Today, Serbia remains a country of transit. Some migrants and asylum seekers reside temporarily in urban settings across the country while others are staying in informal settlements, sleeping in tents in abandoned factories or fields close to the border with Hungary, Romania and Croatia.

Our teams provide medical assistance and health promotion activities as well as distribution of non-food items to asylum seekers and migrants in northern Serbia, at the border with Hungary and Romania. 
 
As people attempt to cross the borders, many sustain injuries from falling off the fence or because they are beaten with batons or sticks by the border forces, as well as irritations from tear gas and pepper spray. We assist people stranded in appalling conditions and carry out medical consultations for violence-related trauma to document violence and to bear witness of such concerning practices. 
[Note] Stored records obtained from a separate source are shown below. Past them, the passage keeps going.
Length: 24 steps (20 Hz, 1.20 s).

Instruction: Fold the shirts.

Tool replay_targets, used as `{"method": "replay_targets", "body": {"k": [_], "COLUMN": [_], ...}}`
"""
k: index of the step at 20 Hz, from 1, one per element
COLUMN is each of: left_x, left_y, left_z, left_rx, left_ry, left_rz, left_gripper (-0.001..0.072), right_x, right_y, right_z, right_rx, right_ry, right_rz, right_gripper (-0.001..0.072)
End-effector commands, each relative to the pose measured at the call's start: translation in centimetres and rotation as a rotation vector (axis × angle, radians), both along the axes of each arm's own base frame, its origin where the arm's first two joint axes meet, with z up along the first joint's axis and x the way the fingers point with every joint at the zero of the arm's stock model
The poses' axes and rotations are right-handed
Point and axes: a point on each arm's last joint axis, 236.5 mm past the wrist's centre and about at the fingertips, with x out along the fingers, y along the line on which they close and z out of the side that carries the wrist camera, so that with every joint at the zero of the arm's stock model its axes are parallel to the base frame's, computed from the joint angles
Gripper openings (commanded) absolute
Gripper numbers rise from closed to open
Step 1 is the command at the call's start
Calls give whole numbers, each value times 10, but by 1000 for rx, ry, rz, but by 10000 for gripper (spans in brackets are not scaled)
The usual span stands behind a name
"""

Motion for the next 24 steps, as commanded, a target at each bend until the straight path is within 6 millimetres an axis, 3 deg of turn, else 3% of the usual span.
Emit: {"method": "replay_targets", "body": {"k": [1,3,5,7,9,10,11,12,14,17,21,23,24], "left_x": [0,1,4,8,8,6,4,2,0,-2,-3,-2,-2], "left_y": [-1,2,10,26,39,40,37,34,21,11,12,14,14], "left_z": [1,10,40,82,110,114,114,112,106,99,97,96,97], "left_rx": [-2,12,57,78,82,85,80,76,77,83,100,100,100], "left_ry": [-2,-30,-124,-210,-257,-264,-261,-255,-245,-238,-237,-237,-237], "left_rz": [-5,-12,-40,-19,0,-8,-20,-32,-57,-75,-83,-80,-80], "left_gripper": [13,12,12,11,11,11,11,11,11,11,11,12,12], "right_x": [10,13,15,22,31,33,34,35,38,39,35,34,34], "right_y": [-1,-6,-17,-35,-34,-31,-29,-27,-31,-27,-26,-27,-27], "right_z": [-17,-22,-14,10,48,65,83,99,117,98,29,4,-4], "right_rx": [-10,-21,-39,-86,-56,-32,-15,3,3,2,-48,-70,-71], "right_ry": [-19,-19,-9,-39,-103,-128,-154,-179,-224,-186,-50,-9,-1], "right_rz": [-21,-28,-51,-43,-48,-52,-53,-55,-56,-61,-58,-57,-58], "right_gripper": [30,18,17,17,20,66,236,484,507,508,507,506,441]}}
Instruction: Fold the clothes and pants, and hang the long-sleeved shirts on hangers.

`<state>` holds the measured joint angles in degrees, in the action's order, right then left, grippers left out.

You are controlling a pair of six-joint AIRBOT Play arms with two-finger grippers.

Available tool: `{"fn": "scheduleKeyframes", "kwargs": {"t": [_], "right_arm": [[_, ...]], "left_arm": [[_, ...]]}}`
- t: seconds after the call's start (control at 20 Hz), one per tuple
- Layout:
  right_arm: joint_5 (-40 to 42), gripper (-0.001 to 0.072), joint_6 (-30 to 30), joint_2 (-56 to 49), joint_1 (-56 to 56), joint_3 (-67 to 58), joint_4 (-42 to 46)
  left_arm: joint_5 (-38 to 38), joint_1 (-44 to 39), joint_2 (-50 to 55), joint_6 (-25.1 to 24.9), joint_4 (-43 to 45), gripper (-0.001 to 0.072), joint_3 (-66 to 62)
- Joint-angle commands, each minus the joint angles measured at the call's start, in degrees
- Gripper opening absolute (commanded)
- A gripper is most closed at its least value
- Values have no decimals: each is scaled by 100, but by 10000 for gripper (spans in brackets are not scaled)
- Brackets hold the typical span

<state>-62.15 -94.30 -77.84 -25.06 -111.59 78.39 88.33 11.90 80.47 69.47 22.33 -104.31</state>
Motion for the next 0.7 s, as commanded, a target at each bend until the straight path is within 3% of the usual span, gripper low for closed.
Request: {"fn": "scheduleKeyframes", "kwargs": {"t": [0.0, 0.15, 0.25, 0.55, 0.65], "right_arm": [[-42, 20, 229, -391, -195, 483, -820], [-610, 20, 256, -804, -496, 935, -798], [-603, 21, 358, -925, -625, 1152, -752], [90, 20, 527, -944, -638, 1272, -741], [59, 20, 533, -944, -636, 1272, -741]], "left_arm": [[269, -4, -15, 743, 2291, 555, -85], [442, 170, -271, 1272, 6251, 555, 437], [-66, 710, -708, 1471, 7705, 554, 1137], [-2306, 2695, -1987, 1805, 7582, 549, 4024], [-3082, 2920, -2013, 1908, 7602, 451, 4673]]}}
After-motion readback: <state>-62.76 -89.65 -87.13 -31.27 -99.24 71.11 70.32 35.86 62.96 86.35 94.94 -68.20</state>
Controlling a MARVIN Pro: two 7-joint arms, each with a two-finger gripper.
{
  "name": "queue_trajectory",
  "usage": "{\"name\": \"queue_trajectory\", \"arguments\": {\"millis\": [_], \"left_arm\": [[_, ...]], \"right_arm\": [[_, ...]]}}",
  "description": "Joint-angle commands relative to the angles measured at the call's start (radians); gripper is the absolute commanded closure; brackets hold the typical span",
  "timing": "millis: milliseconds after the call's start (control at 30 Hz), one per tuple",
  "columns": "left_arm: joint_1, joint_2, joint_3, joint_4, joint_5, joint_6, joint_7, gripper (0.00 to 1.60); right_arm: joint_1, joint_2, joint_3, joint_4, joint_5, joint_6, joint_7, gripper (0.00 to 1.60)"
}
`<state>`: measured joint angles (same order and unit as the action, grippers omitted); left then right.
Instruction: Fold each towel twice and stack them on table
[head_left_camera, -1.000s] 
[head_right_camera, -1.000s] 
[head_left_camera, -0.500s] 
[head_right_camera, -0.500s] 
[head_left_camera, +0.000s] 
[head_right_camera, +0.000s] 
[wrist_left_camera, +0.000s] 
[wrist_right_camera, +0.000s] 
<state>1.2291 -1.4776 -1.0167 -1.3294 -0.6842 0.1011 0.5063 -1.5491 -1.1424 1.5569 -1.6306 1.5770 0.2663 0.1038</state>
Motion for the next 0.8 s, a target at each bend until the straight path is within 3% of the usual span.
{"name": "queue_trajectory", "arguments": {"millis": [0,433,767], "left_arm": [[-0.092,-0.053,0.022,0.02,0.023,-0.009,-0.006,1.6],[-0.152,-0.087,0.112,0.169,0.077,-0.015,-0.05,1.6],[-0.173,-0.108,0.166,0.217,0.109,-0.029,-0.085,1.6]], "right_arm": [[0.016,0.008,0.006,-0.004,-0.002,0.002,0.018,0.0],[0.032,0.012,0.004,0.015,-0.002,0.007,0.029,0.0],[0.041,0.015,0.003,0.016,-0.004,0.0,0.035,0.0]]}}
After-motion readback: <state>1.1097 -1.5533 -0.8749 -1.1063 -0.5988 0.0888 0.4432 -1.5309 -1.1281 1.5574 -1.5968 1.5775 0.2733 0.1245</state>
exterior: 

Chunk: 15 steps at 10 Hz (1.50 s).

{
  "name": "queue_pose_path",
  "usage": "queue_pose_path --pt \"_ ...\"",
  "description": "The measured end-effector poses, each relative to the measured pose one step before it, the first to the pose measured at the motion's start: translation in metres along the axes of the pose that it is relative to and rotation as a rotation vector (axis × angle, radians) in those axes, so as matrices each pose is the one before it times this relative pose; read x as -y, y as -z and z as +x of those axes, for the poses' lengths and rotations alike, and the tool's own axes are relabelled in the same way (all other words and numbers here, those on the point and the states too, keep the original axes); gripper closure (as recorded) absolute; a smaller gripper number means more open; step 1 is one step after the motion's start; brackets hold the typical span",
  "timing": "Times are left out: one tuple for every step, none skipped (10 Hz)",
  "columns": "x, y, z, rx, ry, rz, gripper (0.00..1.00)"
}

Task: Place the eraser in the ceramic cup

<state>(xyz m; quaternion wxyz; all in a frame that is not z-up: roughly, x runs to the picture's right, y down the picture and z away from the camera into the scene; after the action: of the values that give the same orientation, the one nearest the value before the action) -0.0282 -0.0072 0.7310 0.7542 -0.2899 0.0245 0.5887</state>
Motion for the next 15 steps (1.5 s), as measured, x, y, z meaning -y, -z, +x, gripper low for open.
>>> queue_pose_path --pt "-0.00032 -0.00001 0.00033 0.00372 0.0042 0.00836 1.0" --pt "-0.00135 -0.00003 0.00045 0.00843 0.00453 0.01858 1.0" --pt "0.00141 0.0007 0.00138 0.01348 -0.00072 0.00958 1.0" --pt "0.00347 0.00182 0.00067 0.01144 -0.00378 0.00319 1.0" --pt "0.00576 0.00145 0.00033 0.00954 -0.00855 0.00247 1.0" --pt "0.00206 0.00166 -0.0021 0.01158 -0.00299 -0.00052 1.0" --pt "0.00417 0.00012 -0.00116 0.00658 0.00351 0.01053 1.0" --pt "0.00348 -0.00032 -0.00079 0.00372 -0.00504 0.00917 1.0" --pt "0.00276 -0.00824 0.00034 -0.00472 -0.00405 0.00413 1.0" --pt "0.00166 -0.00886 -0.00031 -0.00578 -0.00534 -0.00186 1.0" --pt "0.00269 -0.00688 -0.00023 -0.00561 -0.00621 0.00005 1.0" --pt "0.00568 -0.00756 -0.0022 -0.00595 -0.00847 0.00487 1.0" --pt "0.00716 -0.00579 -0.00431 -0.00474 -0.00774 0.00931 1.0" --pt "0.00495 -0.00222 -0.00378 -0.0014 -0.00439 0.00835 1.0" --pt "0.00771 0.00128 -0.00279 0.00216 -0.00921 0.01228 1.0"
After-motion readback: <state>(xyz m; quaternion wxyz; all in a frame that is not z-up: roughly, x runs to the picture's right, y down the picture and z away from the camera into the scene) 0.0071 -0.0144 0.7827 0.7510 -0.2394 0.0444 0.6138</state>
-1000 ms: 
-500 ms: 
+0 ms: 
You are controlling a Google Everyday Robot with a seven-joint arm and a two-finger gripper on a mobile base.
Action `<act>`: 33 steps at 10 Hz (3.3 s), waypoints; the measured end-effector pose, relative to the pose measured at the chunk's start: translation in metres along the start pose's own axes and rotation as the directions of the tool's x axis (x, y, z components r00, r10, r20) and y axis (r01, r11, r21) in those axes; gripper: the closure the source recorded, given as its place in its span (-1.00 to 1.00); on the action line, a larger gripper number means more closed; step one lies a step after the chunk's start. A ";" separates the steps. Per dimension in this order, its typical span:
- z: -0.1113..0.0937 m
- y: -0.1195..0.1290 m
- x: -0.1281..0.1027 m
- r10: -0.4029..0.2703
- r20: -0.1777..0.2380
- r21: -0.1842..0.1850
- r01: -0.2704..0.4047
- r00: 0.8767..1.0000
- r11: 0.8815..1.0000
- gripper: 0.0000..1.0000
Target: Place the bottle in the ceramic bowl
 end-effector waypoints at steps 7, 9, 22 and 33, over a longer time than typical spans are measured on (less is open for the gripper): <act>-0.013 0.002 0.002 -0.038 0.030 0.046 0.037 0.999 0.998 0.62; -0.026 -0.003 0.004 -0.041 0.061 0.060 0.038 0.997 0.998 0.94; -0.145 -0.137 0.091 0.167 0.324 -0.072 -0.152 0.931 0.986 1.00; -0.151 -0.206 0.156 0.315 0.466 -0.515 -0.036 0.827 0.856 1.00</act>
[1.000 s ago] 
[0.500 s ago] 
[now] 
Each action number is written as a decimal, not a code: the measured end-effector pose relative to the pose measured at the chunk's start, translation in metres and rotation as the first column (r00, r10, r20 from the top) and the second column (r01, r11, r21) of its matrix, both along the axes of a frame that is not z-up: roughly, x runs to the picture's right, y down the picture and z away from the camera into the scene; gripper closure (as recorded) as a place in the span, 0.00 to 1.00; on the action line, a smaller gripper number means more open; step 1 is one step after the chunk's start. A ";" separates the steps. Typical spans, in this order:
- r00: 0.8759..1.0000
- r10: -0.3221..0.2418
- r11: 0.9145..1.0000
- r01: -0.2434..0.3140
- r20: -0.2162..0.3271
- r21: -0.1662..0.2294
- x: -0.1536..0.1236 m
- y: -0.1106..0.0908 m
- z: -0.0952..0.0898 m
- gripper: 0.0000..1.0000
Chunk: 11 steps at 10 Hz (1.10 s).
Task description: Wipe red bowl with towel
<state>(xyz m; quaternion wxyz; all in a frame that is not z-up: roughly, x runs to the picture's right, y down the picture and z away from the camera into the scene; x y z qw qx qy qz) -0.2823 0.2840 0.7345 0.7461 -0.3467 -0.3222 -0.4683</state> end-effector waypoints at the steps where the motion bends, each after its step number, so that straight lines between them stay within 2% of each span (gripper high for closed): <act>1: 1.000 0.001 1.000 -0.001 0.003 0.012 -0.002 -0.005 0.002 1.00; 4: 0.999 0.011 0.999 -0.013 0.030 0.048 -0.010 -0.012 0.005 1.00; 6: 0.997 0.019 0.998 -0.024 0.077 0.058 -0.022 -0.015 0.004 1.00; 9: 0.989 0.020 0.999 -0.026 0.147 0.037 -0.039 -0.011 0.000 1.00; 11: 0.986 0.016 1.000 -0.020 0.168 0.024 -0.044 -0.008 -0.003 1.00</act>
Our activities in 2021 in the Balkans

Data and information from the International Activity Report 2021; staff and expenditure figures, and description and data on activities cover both Serbia and Bosnia-Herzegovina.

MSF in the Balkans in 2021 Thousands of people attempted to cross through the Balkans in 2021, in search of safety in other European destinations, despite reports of illegal pushbacks and indiscriminate violence by state authorities.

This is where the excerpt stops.